* What you have to do
In the listing below, the answer starts at the line that has "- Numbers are" and stops after the line that has "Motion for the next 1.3"; please repeat that part exactly and nothing more.

* Materials provided
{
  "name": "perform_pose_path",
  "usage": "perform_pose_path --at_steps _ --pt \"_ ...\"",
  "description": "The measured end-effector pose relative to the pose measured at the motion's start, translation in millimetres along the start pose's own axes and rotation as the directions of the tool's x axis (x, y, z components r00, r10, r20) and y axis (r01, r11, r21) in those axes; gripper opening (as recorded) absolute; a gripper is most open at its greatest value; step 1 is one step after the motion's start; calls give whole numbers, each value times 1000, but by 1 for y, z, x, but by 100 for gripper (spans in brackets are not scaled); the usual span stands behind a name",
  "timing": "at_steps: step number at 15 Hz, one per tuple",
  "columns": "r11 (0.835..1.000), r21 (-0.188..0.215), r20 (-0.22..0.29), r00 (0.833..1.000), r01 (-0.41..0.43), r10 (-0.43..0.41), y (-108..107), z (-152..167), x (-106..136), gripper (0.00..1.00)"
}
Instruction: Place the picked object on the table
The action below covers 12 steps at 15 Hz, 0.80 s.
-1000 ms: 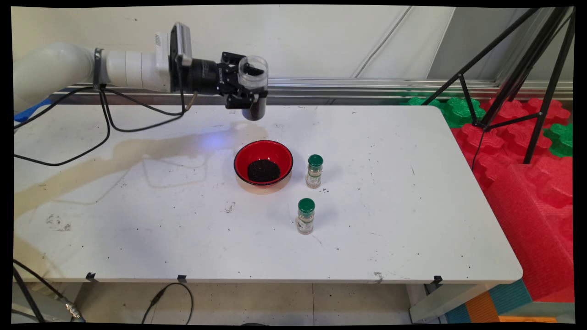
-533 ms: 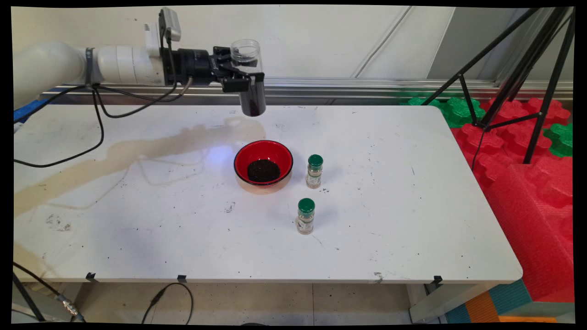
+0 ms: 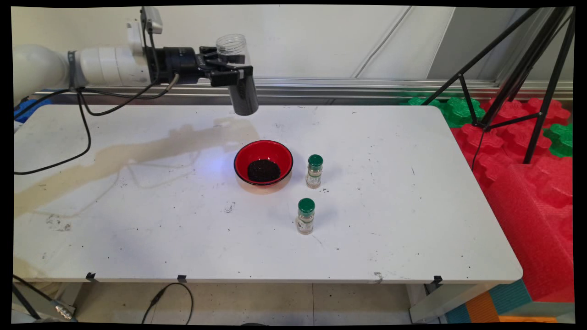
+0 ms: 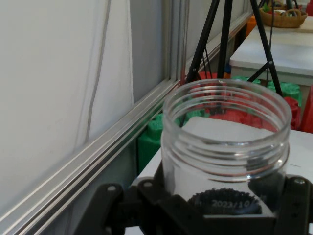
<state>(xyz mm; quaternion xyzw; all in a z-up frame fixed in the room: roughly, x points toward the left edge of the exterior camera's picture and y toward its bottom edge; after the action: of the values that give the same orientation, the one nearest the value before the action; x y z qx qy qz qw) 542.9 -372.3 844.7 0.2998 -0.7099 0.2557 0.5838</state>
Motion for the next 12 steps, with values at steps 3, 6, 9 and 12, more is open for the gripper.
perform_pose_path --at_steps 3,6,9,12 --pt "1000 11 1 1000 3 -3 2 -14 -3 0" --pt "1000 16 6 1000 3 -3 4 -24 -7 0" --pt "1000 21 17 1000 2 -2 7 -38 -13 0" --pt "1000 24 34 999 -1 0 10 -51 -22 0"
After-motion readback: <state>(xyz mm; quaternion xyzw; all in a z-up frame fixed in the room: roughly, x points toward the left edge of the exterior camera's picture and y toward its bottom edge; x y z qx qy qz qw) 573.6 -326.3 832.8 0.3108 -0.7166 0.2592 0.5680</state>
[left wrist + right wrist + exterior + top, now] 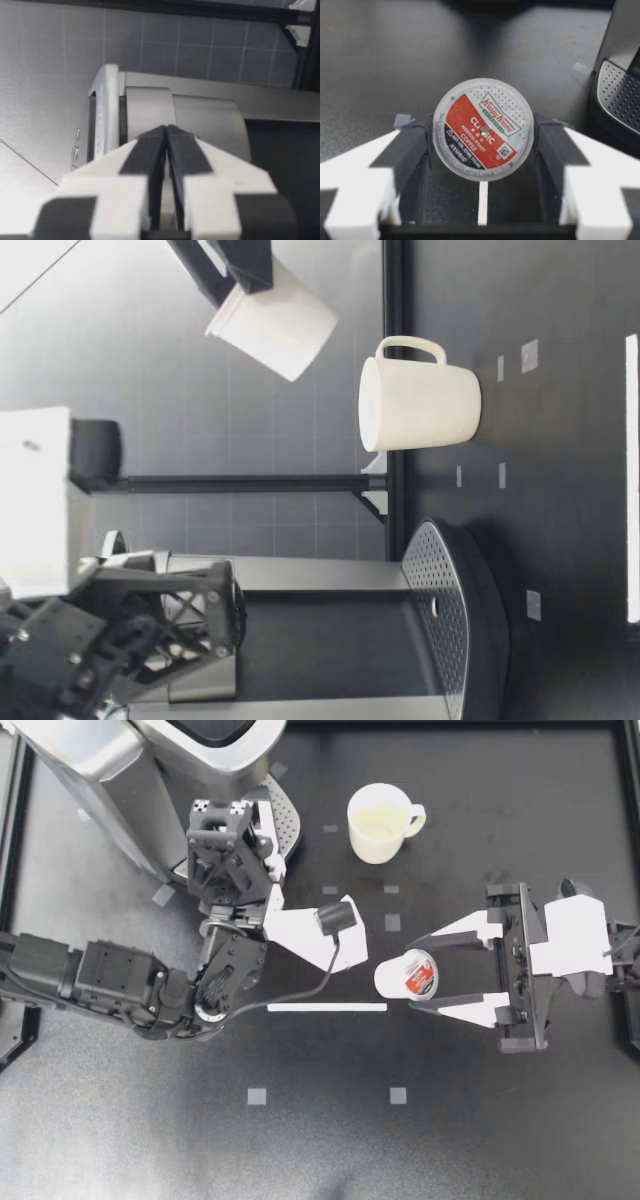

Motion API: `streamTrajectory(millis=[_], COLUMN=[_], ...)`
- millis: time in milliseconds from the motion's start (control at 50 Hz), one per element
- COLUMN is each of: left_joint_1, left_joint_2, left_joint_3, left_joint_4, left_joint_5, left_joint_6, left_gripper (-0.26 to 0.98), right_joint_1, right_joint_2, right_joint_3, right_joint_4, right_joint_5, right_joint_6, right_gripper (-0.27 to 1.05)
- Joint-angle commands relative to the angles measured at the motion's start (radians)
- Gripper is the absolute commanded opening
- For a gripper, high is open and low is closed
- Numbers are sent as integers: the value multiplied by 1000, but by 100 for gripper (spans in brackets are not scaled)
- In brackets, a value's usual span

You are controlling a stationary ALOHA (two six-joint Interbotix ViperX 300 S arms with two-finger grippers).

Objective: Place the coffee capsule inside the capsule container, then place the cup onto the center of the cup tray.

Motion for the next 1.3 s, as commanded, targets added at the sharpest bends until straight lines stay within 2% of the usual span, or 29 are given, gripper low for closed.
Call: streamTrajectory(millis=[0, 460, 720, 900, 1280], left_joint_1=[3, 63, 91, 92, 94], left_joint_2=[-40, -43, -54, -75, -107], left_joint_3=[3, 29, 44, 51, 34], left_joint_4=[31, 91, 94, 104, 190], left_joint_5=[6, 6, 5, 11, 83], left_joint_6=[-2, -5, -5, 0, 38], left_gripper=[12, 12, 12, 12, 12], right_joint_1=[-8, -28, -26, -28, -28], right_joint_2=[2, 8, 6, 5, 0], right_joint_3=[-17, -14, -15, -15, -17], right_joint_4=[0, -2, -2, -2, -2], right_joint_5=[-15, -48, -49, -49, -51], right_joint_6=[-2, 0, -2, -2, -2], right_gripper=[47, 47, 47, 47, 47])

* Written response
- Numbers are sent as integers: the value multiplied by 1000, but by 100 for gripper (spans in brackets are not scaled)
- In brackets, a value's usual span

You are controlling a stationary ALOHA (two six-joint Interbotix ViperX 300 S arms with two-finger grippers).

Objective: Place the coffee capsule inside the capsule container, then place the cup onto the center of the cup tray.

Motion for the next 1.3 s, as commanded, targets added at the sharpest bends until straight lines stay within 2% of the usual span, or 29 are given, gripper low for closed.

The exercise is done, and nothing more is needed.